Sixteen years. That’s how long it’s been since Seattle heavyweights Soundgarden have released a studio album! Down on the Upside was the band’s swansong, or so it seemed at the time. No one could have guessed we’d see another album from them, much less with the classic lineup! Can a band who’ve been apart for so long produce an album that’s fresh and exciting and still maintain their signature sound? Well…
The record kicks off strongly with the aptly titled “Been Away For Too Long” and straight away you know it’s Soundgarden, particularly when Chris Cornell’s vocals kick in, as he displays his immediately identifiable wail for all to hear. His singing appears to be as strong as ever, and the band’s recent touring no doubt helped immeasurably to get his vocal chords back in shape. The tour also seems to have given the whole band a chance to refine their musical chops and has helped them to work together cohesively as a unit.
This album sounds as if it was recorded smack bang between the band’s most successful works Superunknown and Down on the Upside. Everything’s there; Kim Thayil’s heavy riffing/energetic soloing, Cornell’s powerful, effusive voice, and a rhythm section (Matt Cameron and Ben Shepherd on drums and bass respectively) that pumps and pulses with creativity, yet provides a solid base for the songs to spring from.
Apart from the instrumental/vocal performances, the thing that really grabs you about this album is the songwriting. Certainly it’s reminiscent of the band in their heyday as I mentioned, but rather than try and write the next “Black Hole Sun”, “Jesus Christ Pose” or any other teen anthem, they’ve added a different dimension: a slightly more complex approach. There are many musical phrases which feature strange meters and offbeat polyrhythms. Surprising the listener are musical “fills” or rather: short, melodic pieces of music that are not present anywhere else in the song, that really tie the verses, choruses, bridges, and other musical phrases together. There are some very clever, and at times, almost astounding flurries of musicianship.
It’s this touch that prevents the album from sounding like a token throwback or cash-grab. In fact, it completely throws Billy Corgan’s comment of “Nostalgia act…” right back in his beachball face!
Of course this record comes right at the peak of the “90s revival”, so it’s been well timed, but any negative connotations derived from this term are surely reserved for pop acts like the Vengaboys (ugh) et al. There have been some extremely strong releases from grunge/’90s acts this year…even ol’ beachball Billy himself managed to silence the critics with the new Smashing Pumpkins record.
Any fan of Soundgarden will love this album. It sounds like a combination of the two albums I mentioned previously, only with an added dimension that is challenging, but not confusing. Musicians and non-musicians alike will eat this album up and only the most ardent of grunge-haters could possibly dislike it.
There’s no filler. All the tracks are catchy, interesting and enjoyable, and therein lies the album’s only downside, if it can so be called. There’s no song present that is a real standout.

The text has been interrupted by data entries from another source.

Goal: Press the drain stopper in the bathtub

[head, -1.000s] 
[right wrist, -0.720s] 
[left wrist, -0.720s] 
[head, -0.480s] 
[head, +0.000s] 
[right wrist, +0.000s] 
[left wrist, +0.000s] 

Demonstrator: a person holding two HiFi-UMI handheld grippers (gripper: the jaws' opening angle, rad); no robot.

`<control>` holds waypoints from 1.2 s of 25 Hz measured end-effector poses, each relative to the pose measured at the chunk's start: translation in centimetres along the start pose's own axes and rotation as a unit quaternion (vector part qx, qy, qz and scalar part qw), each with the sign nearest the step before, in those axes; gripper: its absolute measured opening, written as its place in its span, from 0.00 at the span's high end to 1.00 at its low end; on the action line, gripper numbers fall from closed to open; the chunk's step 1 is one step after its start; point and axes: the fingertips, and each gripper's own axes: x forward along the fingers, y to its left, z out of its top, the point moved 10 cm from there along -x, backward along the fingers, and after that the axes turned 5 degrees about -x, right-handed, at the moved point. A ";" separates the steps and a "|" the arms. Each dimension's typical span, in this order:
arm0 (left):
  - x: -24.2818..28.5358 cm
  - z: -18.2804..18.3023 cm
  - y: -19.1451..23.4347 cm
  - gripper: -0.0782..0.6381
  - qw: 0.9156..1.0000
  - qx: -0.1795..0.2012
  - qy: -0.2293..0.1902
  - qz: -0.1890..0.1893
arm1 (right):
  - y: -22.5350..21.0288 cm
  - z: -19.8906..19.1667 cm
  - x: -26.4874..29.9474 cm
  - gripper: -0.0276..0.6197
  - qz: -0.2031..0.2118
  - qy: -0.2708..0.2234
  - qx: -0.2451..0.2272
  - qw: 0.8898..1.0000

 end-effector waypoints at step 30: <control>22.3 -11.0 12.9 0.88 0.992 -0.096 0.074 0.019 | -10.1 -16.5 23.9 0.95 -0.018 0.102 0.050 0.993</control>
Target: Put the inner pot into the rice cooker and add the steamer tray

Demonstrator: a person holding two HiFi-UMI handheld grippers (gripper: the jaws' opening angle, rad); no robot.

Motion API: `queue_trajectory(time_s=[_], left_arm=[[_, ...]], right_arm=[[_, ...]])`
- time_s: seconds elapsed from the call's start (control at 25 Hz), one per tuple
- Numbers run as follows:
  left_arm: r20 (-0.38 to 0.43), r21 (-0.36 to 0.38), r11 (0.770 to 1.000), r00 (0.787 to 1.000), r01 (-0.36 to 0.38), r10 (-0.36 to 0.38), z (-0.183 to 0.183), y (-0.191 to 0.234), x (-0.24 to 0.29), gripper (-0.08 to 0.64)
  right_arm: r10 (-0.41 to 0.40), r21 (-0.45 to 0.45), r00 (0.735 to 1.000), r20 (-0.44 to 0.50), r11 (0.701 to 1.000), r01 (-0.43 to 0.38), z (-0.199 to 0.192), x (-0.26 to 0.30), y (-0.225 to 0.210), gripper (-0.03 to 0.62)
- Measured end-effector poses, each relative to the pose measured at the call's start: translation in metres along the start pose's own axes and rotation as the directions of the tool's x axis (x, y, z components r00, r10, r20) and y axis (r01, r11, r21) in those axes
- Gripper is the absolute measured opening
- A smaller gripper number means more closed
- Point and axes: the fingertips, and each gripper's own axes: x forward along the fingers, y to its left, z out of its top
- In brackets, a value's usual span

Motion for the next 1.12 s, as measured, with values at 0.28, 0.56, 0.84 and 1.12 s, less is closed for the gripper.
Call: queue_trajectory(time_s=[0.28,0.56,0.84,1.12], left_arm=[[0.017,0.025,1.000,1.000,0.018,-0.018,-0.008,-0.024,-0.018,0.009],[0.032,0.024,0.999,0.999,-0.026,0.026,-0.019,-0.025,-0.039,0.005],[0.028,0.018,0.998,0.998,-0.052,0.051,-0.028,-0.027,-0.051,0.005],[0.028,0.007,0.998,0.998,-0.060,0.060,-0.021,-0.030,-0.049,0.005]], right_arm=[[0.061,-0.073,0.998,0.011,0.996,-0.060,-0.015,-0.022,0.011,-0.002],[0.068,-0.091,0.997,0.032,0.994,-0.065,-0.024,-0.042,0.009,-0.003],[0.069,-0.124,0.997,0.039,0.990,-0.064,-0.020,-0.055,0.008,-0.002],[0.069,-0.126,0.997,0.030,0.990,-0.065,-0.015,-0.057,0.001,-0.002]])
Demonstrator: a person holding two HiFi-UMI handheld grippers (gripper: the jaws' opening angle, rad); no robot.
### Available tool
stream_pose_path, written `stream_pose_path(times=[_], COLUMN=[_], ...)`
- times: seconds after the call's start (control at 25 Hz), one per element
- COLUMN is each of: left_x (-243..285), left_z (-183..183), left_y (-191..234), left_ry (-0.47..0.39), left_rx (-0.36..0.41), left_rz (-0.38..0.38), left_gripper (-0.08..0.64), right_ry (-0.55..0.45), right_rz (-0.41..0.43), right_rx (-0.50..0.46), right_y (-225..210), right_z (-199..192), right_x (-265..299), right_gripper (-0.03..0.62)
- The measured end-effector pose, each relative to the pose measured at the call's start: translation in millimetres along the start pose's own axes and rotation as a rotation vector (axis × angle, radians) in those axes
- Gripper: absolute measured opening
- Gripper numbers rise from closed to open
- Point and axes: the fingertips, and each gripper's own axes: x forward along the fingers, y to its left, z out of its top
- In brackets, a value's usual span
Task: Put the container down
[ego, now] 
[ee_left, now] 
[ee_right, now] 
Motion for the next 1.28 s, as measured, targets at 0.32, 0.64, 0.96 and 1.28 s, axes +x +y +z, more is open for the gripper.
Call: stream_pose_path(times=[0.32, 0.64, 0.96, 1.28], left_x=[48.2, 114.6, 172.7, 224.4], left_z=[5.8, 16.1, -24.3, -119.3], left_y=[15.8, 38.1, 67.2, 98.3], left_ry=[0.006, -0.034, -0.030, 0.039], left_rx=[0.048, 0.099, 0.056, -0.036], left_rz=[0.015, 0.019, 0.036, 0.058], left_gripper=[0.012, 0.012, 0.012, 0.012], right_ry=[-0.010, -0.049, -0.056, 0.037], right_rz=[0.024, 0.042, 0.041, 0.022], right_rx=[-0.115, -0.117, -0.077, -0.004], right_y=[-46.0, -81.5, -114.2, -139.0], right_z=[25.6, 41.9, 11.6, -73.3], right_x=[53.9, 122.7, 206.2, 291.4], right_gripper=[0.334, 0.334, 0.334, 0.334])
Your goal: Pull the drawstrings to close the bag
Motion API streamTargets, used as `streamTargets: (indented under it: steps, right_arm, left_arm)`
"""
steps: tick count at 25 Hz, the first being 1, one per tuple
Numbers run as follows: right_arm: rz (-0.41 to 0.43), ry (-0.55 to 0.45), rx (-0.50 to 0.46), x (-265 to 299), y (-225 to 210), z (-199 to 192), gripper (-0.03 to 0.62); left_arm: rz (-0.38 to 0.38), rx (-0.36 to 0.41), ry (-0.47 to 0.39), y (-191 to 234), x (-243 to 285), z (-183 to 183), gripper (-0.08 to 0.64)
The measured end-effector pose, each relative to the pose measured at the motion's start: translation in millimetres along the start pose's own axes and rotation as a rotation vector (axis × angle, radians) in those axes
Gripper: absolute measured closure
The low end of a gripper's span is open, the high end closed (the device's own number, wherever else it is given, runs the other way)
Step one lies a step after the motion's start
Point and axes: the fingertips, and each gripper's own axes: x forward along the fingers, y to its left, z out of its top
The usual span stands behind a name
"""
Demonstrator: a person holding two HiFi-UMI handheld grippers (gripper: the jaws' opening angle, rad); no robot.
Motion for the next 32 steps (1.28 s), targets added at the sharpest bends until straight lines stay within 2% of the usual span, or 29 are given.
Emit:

That is to say, no hook laden sing-along that could be a world beating single. As I alluded to earlier, it seems the band have deliberately avoided attempting such a feat, and it actually makes the album more appealing as a singular entity. So stick that one in the “eye of the beholder” file I guess…
Righto then…standout tracks. “By Crooked Steps” is a rhythmically stuttering (in a good way) number that features some fantastic vocals from Cornell. He’s certainly no slouch on “A Thousand Days Before” either, this track featuring perhaps his best, soaring vocal performance on the record. “Blood on the Valley Floor” is a sludgy, detuned, yet happy sounding slower song that really harkens back to the band’s glory days, and “Bones of Birds” has some brilliant warbling bass from Ben Shepherd, lovely octave guitar lines from Thayil and more great vocals and harmonies from Cornell. And that’s not all…”Black Saturday” starts out sounding like Led Zeppelin in their quieter moments but bursts into a sort of angular thrash-soul, complete with brass section! Perhaps the album’s best track (just pipping “By Crooked Steps” and “A Thousand Days Before”) is “Worse Dreams”. A spooky, smouldering slice of weirdness that contains the album’s best riff. The guitar and bass combine to produce a circulating, spiralling sound that Tony Iommi himself would be proud of. It’s a truly haunting piece of music that cascades into a really poppy chorus, which is a little surprising, but it works really well, especially when said chorus smashes into a cacophonous racket of competing instrumentation, with only Cornell’s blood-curdling scream and Thayil’s screeching solo being distinguishable from the miasma of distortion. This part lasts all of fifteen seconds and before you know it you’re back into “safe” territory again. Fantastic.
All in all, this is a great album. Among the best the band has ever produced in fact. All the instrumental performances are exemplary and the song structures are bold, engaging and quirky. Cornell’s voice is as good as ever of course, and, if this album is condemned as merely the work of a “nostalgia” act, then give me nostalgia or give me death!